Photography by Ed Jones/AFP/GettyImages
The Plate

Why Corn–Not Rice–Is King in China

Rice has long been a cultural symbol of the Chinese diet. First cultivated by Asian farmers some 8,000 years ago, it has become a major staple crop for the world and has been by far the biggest crop in the country.

But for the last few years, corn has taken the crown for top crop in China. And that’s not because the Chinese have suddenly developed an enormous appetite for corn on the cob—instead, they’re using corn to grow livestock.
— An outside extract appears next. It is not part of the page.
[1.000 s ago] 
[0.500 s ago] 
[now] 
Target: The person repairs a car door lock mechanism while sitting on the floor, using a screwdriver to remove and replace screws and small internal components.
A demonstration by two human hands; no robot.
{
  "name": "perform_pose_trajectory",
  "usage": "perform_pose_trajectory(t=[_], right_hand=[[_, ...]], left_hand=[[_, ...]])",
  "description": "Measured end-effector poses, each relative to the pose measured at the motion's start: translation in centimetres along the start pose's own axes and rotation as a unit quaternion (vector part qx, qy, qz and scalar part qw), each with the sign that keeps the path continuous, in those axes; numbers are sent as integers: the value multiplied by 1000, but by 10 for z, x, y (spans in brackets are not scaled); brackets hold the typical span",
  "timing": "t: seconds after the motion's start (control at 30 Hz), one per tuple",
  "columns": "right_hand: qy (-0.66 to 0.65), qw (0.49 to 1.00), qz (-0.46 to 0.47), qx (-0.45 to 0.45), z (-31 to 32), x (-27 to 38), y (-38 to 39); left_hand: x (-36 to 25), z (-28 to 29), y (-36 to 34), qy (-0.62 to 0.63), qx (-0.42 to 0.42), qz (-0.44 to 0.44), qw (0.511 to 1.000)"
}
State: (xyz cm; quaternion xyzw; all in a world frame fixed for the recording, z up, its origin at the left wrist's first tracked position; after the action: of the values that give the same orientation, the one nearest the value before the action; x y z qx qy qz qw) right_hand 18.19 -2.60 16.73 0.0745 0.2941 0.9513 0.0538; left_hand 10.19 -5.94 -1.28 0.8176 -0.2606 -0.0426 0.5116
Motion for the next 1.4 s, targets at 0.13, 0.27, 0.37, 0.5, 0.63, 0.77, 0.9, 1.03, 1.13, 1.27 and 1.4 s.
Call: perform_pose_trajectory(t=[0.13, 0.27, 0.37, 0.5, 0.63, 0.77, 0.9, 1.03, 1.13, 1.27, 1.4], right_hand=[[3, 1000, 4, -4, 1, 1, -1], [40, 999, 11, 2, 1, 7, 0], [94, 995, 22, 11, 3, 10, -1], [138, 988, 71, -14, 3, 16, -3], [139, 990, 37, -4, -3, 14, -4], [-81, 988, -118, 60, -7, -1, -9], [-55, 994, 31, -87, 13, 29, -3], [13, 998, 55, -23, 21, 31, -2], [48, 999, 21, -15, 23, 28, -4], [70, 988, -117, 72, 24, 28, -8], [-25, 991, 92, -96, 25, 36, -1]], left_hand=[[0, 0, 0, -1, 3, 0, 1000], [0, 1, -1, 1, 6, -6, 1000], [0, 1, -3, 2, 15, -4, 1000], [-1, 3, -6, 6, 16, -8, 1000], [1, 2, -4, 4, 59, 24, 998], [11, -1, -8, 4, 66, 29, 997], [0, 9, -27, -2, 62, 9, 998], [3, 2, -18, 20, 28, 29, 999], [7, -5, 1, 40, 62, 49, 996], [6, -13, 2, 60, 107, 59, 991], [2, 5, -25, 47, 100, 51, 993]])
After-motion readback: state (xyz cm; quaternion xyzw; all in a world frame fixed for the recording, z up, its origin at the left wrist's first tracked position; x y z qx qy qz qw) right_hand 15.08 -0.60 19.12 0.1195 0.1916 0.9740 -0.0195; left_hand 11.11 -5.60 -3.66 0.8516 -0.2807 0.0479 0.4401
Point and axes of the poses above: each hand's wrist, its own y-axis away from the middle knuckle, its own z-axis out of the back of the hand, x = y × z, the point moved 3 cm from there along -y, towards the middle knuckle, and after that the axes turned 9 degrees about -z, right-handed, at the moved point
Corn production has jumped nearly 125 percent over the past 25 years, while rice has increased only 7 percent, according to the World Bank. A taste for meat is behind the change, since the majority of corn is used to feed pigs, chickens, and cows.
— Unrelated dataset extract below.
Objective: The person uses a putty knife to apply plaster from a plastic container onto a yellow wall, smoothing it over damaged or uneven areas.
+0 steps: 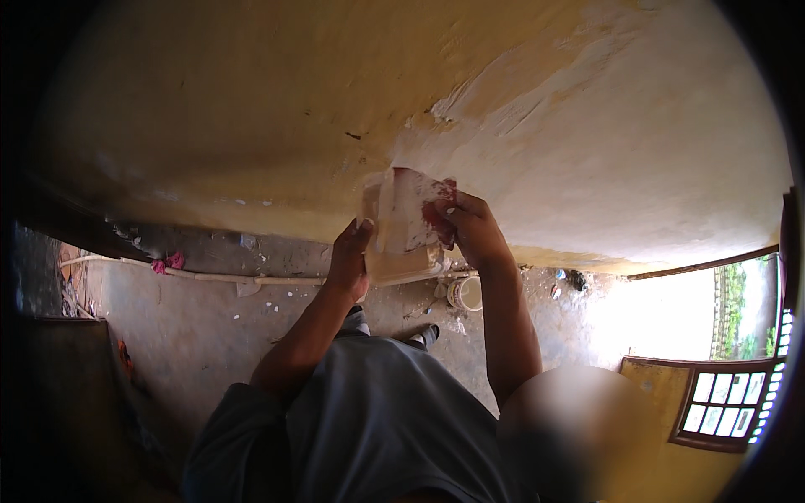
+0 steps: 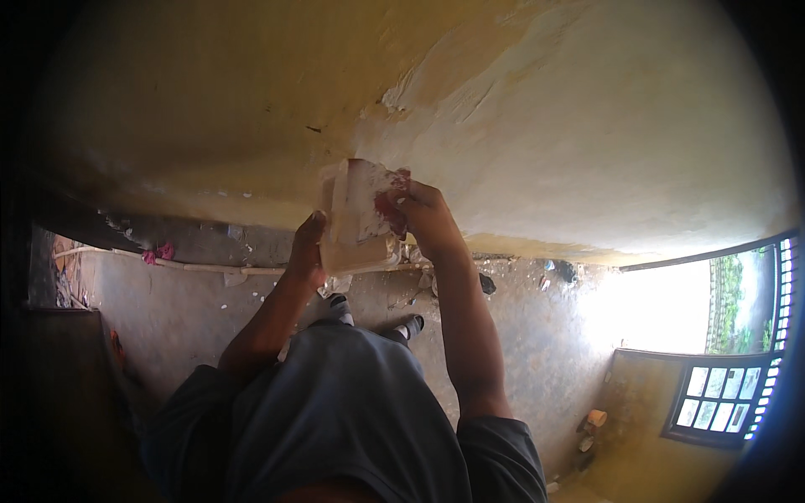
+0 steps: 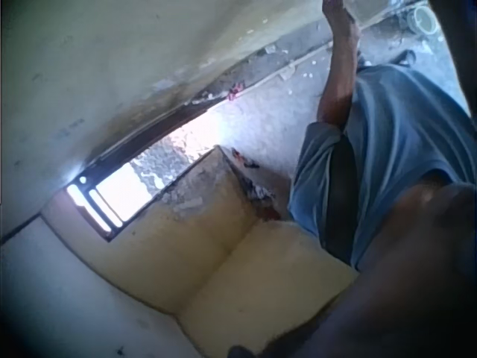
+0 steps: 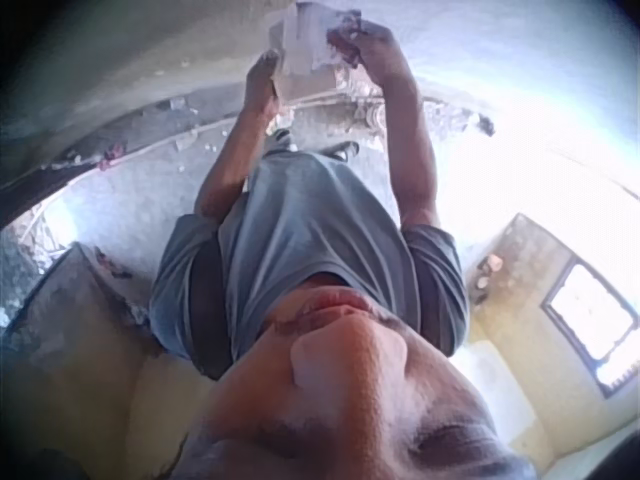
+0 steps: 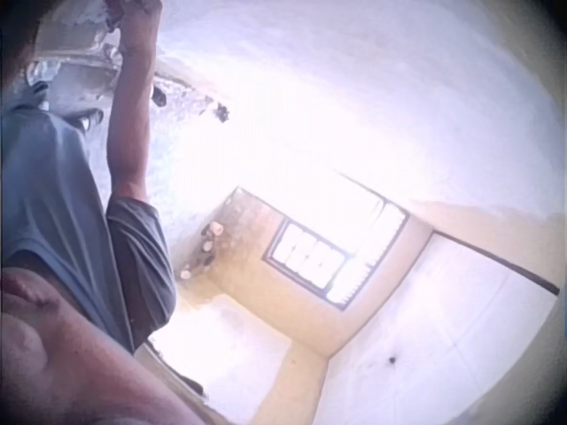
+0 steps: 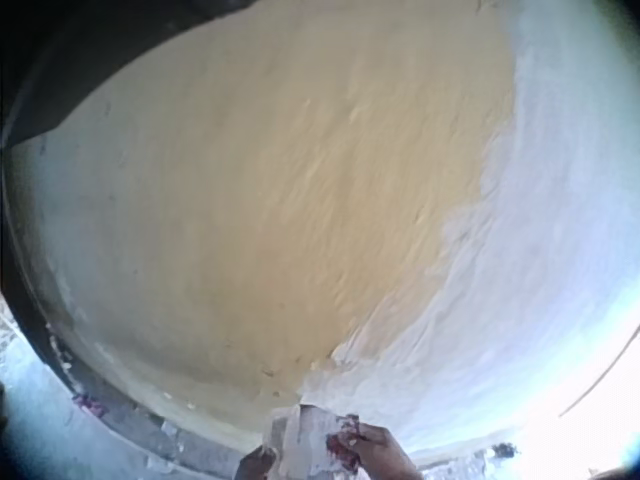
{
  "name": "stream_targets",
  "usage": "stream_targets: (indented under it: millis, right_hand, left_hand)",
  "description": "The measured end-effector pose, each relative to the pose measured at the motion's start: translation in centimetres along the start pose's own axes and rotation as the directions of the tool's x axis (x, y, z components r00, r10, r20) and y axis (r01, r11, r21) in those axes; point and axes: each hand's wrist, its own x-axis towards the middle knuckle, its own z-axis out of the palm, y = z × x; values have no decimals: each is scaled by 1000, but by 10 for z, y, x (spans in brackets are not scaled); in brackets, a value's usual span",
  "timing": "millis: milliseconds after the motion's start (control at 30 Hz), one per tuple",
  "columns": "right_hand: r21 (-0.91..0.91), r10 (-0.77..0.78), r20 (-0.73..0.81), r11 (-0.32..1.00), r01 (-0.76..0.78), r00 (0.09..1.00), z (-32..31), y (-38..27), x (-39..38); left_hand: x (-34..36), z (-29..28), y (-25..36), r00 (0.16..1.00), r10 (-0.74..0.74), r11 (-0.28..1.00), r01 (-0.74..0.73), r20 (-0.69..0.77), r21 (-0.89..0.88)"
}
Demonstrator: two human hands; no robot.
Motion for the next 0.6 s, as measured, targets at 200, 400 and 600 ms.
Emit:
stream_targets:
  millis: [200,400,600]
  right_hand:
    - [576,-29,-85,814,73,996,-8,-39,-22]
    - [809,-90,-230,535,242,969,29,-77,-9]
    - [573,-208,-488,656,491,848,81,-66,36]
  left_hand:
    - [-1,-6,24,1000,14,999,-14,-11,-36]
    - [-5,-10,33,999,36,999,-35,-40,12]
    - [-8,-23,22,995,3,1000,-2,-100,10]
That’s because as the human population moves to urban areas, its living standards increase. The Chinese middle class now has extra money to spend.

View Images

“As China urbanizes, the distinction between urban and rural lifestyles is blurring, since people travel back and forth between cities and their home villages,” says Fred Gale, a senior economist at the U.S. Department of Agriculture who specializes in Chinese agricultural production.
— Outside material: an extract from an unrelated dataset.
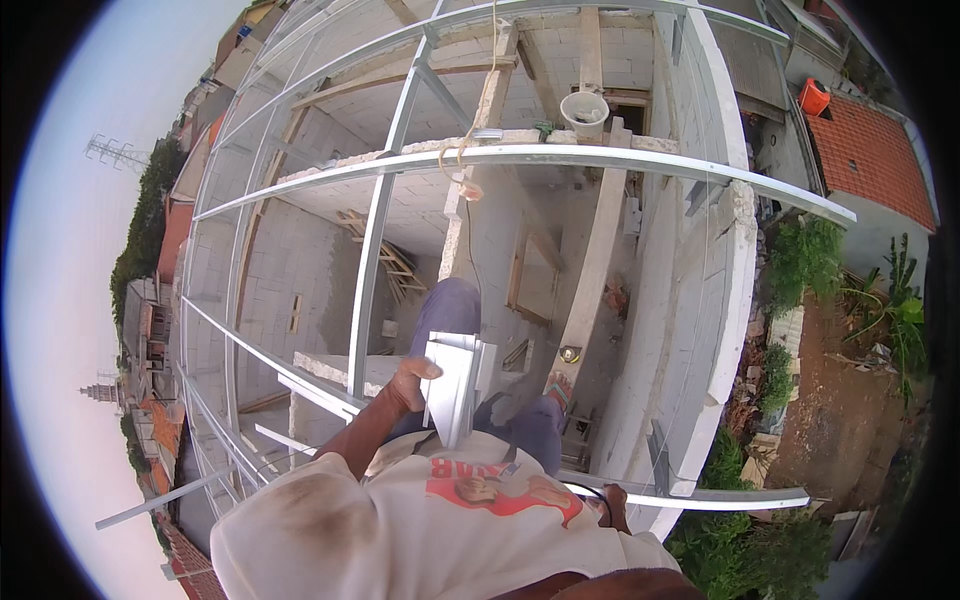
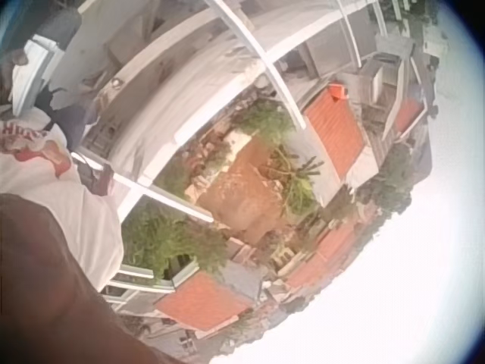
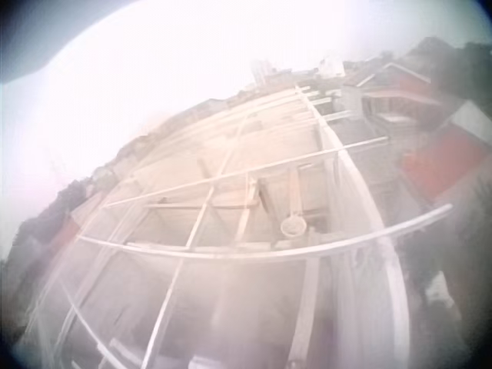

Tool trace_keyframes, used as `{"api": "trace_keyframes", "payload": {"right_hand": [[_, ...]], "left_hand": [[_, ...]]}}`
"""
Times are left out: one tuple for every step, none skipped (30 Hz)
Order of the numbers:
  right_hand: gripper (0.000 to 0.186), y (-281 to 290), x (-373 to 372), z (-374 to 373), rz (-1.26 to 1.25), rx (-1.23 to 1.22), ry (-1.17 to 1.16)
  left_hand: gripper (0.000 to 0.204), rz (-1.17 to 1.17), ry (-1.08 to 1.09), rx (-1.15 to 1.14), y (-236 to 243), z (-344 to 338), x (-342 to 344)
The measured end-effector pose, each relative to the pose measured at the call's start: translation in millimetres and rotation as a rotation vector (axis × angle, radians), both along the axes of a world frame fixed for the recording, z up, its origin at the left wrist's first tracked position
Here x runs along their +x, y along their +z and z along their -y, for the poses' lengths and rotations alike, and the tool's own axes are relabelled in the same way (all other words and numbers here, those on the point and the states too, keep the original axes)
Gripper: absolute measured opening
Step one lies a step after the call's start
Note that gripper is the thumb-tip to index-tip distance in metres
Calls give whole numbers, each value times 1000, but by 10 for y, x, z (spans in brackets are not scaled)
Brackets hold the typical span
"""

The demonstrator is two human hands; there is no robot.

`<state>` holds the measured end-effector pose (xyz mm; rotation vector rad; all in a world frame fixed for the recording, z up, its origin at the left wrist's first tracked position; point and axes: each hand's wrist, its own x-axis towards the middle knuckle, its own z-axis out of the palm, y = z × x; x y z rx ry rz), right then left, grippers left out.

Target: The person positions and secures white metal frame pieces onto a wooden support structure on a rooftop. They use a cordless drill to fasten the pieces with screws, handling the frame and tools by hand.

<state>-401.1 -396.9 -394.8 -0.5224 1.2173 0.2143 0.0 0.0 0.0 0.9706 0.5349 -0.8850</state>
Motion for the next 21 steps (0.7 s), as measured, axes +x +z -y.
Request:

Indeed, China now accounts for half of the world’s production and consumption of pork. Around 700 million pigs that subsist on diets of corn and other grains are butchered each year in the country—one for every two Chinese people. That’s pretty shocking when you consider that, before the 20th century, the Chinese population got over 90 percent of its calories from carbohydrates like rice, wheat, millet, and beans.

These increasingly meat-centric dietary changes are not unique to China. Animal proteins are becoming more popular across the developing world. But as the most populous country in the world with the fastest growing economy, China sets the pace, says Gale. And the road is currently paved with corn.

Corn isn’t exactly new to China, but a lot has changed since it was first introduced from the Americas in the 1500s. Cornmeal became a staple in the northeastern part of the country, where it was grown, but today people in the region view it as peasant food.

In 1940, around two-thirds of China’s corn was used for food, while today, 60 percent goes to animal feed. Only 10 percent is currently consumed by people or used for seed—you can find novelties like corn-flavored candies and corncob-shaped ice cream treats at markets. KFC serves corn on the cob in China too.

Another 30 percent of the crop is used in industrial processing to create goods like alcohol, sweeteners, and chemicals.

Producing more corn does come with downsides. It requires more intensive applications of chemical fertilizer than other crops. And in northeastern China, many farmers have switched from growing soybeans to corn. This brings in higher profits but puts more fertilizer on the ground. According to the World Bank, China accounts for about 30 percent of total global fertilizer consumption.

Also, China’s corn farmers rarely rotate crops on their fields, which degrades soil fertility, since nitrogen never has the chance to replenish. “It’s probably the largest monocrop in the world,” says the USDA’s Gale. (In the U.S., farmers rotate corn and soybean, so the beans can help fix nitrogen in the soil.)

But growing corn can help address environmental concerns. Government incentives that encourage farmers near Beijing to grow corn instead of rice help improve water quality in the region. Despite corn production’s dependency on fertilizer, corn still uses less water than rice and creates less fertilizer runoff. This switch has decreased pollution in Beijing’s major reservoir, making water safer for residents.

The Chinese government is making other environmental improvements that have led to less chemical fertilizer use. Its Ministry of Agriculture started a soil-testing program that gives site-specific fertilizer recommendations to farmers. Between 2005-2011, fertilizer use dropped by 7.7 million tons, preventing the emission of 51.8 million tons of carbon dioxide.

The World Bank’s Juergen Voegele is optimistic. China’s approach to improving its environment while feeding its citizens “offers useful lessons for agriculture and food policymakers globally,” he says.

A version of this piece appears in the May issue of National Geographic magazine.